Les changements proposés sont basés sur de multiples sources de données, y compris des données du Royaume-Uni et du Canada, qui ont mis en place des politiques similaires pour l’éligibilité des donneurs ; un examen des données de surveillance du Système de surveillance des infections transmissibles par transfusion ; “caractéristiques de performance des tests d’acide nucléique pour le VIH” ; et les données de l’étude d’évaluation de la variabilité des donneurs et des nouveaux concepts d’éligibilité (ADVANCE), selon un communiqué de presse de l’agence.
L’étude ADVANCE – qui analyse différents facteurs de risque du VIH, tels que le sexe anal – a trouvé “une fraction importante d’hommes ayant des relations sexuelles avec un seul partenaire qui devrait être en mesure de faire un don”, a déclaré Marks, notant que les résultats de l’étude devraient être publiés “au cours des prochains mois”.

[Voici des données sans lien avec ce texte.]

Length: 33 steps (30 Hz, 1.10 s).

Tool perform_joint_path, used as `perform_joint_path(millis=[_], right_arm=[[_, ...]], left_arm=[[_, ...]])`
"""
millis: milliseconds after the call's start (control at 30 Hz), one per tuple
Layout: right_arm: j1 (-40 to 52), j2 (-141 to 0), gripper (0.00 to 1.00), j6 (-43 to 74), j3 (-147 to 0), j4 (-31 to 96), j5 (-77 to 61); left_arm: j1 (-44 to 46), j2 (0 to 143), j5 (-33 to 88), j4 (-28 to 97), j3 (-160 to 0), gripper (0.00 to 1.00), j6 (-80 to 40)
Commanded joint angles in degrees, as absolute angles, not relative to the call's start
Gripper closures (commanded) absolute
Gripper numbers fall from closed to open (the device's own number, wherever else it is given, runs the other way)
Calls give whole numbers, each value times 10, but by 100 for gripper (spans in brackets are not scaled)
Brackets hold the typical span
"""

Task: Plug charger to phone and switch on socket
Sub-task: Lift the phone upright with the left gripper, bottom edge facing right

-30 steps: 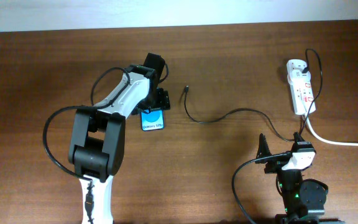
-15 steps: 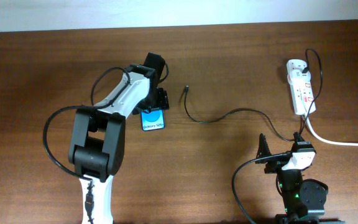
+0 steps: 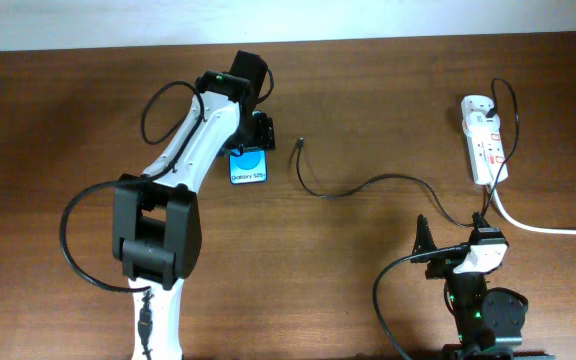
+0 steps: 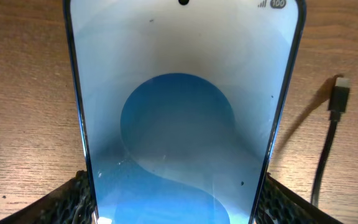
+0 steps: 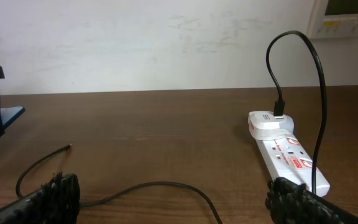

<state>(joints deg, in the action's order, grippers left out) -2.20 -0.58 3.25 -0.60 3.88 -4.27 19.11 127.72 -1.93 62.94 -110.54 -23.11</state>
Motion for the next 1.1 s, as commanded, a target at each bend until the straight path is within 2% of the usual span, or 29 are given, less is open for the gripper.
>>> perform_joint_path(millis=[0,267,500,733,833,933,1067], right_arm=[[-18,-2,2,37,-3,42,-40],[-18,-2,2,37,-3,42,-40],[-18,-2,2,37,-3,41,-40],[-19,-2,2,37,-3,32,-69],[-19,-4,2,46,-10,3,-153],[-19,-48,2,145,-71,4,-185],[-19,-203,2,145,-237,71,-225]], left_arm=[[193,1277,-5,642,-1144,99,-222],[193,1277,22,662,-1225,100,-239],[168,1277,129,685,-1227,100,-347],[156,1277,142,684,-1227,100,-354],[155,1277,144,687,-1227,100,-471],[155,1277,192,689,-1227,100,-560],[152,1277,299,689,-1227,100,-564]])
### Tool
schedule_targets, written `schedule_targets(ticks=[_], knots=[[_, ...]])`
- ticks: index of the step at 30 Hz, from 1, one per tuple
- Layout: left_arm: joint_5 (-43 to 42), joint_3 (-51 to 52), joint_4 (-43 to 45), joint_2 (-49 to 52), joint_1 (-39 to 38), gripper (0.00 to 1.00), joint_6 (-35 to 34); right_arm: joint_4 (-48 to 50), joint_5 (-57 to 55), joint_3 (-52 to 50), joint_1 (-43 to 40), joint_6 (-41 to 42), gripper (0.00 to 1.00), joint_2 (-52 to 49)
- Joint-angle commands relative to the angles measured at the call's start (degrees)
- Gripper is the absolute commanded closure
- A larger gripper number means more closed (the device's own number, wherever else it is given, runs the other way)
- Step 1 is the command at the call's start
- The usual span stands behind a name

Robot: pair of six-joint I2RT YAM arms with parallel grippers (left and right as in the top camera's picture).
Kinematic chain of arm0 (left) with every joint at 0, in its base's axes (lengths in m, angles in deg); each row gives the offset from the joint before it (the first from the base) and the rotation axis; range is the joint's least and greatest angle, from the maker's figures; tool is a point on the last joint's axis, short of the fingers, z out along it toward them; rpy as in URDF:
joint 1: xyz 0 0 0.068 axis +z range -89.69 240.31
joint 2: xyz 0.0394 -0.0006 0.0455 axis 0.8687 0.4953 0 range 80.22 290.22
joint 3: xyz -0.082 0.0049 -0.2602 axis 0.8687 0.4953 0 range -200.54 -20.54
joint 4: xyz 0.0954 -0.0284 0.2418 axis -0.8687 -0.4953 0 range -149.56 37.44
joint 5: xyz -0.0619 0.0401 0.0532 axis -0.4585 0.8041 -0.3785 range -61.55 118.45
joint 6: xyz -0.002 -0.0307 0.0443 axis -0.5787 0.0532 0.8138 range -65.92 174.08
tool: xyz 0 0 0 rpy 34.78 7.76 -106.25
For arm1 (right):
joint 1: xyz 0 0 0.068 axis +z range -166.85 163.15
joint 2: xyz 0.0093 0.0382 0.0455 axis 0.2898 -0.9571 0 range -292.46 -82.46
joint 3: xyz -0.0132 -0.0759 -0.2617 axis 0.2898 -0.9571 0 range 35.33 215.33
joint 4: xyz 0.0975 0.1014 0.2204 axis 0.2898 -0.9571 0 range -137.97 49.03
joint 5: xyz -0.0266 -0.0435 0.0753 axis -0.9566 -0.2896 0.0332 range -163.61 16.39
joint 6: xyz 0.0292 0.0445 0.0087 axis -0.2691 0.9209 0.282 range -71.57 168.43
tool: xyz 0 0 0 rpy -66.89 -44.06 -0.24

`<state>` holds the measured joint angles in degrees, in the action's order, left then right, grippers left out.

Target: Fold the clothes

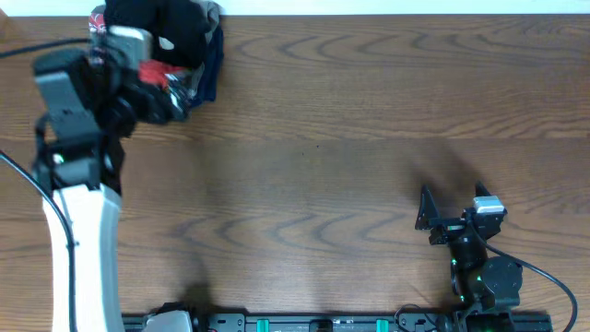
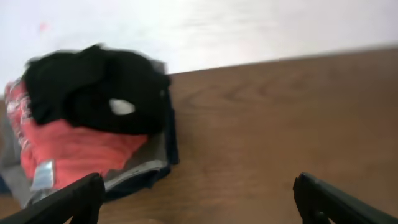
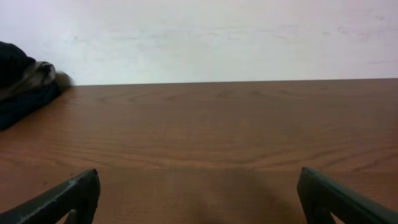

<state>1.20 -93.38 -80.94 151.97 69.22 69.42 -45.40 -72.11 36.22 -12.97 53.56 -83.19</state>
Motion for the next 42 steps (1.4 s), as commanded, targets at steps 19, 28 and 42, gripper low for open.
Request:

Une fois les directives finales publiées, les établissements qui collectent du sang ou des composants sanguins devraient mettre à jour leur matériel éducatif pour les donneurs, les questionnaires sur les antécédents des donneurs et les autres documents d’accompagnement, a noté la FDA, et devraient réviser “les procédures de requalification des donneurs et de gestion des produits”.
En outre, les nouvelles directives “supprimeront les directives intitulées” Recommandations révisées pour réduire le risque de transmission du virus de l’immunodéficience humaine par le sang et les produits sanguins “datées d’avril 2020, mises à jour en août 2020”, a écrit l’agence.
Le projet de directives sera ouvert aux commentaires pendant 60 jours.